Я получил стакан в руки и шесть копеек сдачи. Я нёс его как драгоценность. От школьной тетрадки я аккуратно оторвал листочек и подровнял его квашенником. Я написал, стараясь блеснуть каллиграфией: «Марии Семёновне, от ученика первого класса Дружинина Вити». Теперь нужно было приклеить эту прокламацию к стакану. Выход я нашёл сразу. Долго-долго жевался кусочек из причитающегося вечером мне пайки хлеба. Когда во рту осталось одно воспоминание о съеденном, я своим хлебным языком зализал тыльную сторону бумаги и прихлобучил её к стакану. Надпись шла вкривь и вкось, к  тому же, от моего зализывания бумага промокла. Я долго дышал на неё, подносил к окошку, к горячей печке пока не решил, что всё находится в лучшем виде. Я шёл по улице и нёс стакан за пазухой. Дом, в котором жила Мария Семёновна я знал, но в подъезде оказалось две двери – направо и налево. Я наугад постучал в первую. За дверью что-то стукнуло, дверь открылась из неё показалась тётка.

– Тебе чего, мальчик?

– Мне Марию Семёновну.

Она осмотрела меня с ног до головы. Наверное, мой вид не внушал ей доверия. И тут я услышал голос:

– Кто там?

Это был голос Марии Семёновны.

– Это я! – выкрикнул я непроизвольно и юркнул в дом.

Вышла Мария Семёновна, была она не такая как в школе: волосы были короткие, белые и висели просто так, она была в халате и держала в руках большой моток ниток, я знал, что это называется пряжа.

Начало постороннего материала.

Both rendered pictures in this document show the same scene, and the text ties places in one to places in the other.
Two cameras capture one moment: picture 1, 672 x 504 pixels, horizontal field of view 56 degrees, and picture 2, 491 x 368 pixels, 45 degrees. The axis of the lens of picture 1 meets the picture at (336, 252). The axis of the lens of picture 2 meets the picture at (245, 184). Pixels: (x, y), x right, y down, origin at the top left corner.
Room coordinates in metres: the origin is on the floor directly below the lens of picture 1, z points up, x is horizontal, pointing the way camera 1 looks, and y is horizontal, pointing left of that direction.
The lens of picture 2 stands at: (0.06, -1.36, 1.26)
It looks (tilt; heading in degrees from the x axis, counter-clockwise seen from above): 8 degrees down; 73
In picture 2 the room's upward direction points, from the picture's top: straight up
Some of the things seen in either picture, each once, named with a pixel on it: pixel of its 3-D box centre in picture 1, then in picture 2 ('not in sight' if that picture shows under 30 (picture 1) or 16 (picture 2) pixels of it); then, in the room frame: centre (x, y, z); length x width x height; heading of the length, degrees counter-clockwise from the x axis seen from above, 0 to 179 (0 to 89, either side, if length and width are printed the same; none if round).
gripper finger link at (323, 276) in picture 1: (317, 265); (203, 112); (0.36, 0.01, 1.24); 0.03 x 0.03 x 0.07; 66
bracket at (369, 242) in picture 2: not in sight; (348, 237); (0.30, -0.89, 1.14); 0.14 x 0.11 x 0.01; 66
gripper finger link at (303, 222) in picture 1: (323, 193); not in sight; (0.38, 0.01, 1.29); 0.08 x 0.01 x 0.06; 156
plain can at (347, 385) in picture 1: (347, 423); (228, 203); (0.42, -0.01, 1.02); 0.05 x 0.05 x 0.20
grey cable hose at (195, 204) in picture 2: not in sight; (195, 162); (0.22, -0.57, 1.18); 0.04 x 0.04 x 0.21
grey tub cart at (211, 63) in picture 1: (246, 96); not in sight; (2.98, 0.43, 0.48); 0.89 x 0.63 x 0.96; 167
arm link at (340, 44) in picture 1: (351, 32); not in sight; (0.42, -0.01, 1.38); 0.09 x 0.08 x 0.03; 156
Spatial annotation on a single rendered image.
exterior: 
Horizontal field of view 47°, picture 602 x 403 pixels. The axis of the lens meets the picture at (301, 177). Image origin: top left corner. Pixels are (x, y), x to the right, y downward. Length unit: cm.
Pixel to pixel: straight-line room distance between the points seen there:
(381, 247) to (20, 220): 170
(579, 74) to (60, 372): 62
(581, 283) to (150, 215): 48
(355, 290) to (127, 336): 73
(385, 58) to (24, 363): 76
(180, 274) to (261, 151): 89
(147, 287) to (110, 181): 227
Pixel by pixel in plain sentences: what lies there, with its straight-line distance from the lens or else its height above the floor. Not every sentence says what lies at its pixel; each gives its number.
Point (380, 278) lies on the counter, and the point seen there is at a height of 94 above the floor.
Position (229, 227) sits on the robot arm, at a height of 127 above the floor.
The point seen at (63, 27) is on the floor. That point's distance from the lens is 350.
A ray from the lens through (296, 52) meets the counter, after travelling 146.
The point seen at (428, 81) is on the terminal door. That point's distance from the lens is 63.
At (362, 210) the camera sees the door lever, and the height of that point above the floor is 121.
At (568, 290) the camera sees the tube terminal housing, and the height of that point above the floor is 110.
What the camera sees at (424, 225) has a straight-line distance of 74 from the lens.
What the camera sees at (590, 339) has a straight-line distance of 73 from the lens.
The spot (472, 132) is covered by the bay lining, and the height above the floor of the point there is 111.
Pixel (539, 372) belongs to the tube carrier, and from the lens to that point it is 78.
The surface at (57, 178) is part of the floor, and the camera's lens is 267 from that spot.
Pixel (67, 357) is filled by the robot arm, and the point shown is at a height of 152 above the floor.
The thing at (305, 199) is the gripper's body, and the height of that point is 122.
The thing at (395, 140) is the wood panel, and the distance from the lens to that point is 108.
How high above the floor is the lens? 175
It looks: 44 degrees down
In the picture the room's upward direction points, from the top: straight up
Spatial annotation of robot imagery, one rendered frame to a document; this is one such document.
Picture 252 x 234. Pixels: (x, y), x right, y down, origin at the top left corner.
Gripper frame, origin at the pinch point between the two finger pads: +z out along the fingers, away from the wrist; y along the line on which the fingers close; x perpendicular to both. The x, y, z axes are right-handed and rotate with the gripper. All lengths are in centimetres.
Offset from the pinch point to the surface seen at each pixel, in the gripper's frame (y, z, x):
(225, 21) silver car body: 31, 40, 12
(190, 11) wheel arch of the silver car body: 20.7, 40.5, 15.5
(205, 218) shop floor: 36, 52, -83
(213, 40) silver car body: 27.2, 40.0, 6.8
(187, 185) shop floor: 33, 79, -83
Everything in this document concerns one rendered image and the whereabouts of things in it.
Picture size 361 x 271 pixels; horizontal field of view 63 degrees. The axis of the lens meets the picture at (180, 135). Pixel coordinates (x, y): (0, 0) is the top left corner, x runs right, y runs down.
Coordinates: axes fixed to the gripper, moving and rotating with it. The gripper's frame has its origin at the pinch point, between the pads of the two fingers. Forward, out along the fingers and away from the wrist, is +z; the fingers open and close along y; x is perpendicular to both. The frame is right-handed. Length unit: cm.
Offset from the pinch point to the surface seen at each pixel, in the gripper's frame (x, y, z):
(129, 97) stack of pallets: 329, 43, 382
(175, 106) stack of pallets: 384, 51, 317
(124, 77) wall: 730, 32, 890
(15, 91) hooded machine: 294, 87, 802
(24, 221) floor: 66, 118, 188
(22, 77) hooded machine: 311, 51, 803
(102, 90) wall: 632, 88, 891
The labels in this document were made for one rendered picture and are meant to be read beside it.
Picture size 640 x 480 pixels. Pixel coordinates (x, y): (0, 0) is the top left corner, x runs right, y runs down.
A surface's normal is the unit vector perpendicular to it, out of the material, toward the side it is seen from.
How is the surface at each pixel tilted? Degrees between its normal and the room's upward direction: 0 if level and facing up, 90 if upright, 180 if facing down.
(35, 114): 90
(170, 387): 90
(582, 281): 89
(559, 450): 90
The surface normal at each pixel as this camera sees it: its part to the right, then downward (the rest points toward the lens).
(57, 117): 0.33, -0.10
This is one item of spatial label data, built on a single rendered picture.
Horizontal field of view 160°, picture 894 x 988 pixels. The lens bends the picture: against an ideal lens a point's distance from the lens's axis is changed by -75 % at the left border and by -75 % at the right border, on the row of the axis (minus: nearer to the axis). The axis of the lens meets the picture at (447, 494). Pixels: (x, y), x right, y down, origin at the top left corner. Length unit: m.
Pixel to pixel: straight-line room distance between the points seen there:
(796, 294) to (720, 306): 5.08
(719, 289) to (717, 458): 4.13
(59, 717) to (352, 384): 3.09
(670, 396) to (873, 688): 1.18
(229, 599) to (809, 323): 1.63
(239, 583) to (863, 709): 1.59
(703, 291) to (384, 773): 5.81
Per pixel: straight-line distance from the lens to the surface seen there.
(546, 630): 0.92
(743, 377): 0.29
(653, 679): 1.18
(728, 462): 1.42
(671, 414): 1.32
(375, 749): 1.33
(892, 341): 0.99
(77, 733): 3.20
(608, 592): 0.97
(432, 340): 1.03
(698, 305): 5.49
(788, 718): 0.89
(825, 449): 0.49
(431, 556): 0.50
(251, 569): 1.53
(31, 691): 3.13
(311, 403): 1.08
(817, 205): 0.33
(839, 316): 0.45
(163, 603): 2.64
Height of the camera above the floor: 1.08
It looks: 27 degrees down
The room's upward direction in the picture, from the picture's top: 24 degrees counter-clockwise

– Витя? Проходи, сынок, что-то случилось?
 
Она, наверное, поняла, не могла не понять, что я пришёл не просто так.

– Мария Семёновна… Мария Семёновна…
 
И озлился. Вот «я-я», а сам двух слов связать не можешь. Я полез за пазуху и вытащил стакан.

– Мария Семёновна, вот вам стакан в подарок, я поздравляю вас с наградой и обещаю хорошо учиться.

Не могу утверждать, что Мария Семёновна вытирала слёзы, но хорошо помню, что в руках она держала большую клетчатую тряпку и тёрла ей глаза. Я в то время не знал, что существуют носовые платки.

– Спасибо, сынок, я поставлю его в шкаф и буду пить из него чай по большим праздникам.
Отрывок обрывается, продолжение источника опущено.